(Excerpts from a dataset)
※

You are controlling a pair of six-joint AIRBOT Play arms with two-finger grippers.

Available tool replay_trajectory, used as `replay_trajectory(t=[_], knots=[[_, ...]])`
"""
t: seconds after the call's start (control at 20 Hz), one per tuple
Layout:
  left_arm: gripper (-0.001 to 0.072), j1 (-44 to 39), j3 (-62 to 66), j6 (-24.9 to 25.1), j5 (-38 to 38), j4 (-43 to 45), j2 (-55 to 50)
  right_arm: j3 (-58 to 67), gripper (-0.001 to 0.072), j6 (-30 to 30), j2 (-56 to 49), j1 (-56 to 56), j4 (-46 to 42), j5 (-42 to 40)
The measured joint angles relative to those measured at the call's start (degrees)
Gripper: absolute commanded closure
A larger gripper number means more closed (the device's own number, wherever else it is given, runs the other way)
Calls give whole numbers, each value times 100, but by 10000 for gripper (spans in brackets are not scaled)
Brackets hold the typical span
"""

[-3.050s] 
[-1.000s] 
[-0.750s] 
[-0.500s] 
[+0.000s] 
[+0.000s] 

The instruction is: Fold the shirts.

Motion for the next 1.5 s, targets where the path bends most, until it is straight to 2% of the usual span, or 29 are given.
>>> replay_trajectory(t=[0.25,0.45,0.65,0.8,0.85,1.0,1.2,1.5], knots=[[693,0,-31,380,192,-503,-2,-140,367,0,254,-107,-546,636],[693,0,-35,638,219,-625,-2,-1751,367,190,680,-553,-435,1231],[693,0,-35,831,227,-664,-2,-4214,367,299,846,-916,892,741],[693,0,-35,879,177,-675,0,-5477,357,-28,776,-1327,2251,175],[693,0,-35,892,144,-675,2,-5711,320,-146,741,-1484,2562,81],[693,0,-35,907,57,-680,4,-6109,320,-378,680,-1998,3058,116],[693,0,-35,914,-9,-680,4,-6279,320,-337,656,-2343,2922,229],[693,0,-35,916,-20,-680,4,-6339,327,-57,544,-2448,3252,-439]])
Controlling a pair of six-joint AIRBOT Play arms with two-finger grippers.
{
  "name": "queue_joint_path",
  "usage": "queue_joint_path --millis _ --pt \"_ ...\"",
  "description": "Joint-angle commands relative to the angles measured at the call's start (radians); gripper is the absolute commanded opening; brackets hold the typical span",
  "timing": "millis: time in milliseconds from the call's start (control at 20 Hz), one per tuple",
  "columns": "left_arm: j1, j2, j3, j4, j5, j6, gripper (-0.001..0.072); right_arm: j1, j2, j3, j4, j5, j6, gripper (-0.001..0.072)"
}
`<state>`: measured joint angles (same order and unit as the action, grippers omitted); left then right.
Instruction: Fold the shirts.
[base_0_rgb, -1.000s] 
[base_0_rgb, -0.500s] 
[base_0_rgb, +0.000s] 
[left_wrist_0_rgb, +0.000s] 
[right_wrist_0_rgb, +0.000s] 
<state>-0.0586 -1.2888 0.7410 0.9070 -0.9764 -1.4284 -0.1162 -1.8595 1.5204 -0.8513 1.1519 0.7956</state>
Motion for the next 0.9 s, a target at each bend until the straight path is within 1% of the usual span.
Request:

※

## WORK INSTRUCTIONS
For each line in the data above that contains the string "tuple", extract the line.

## SOLUTION TO THE PROBLEM
t: seconds after the call's start (control at 20 Hz), one per tuple
  "timing": "millis: time in milliseconds from the call's start (control at 20 Hz), one per tuple",

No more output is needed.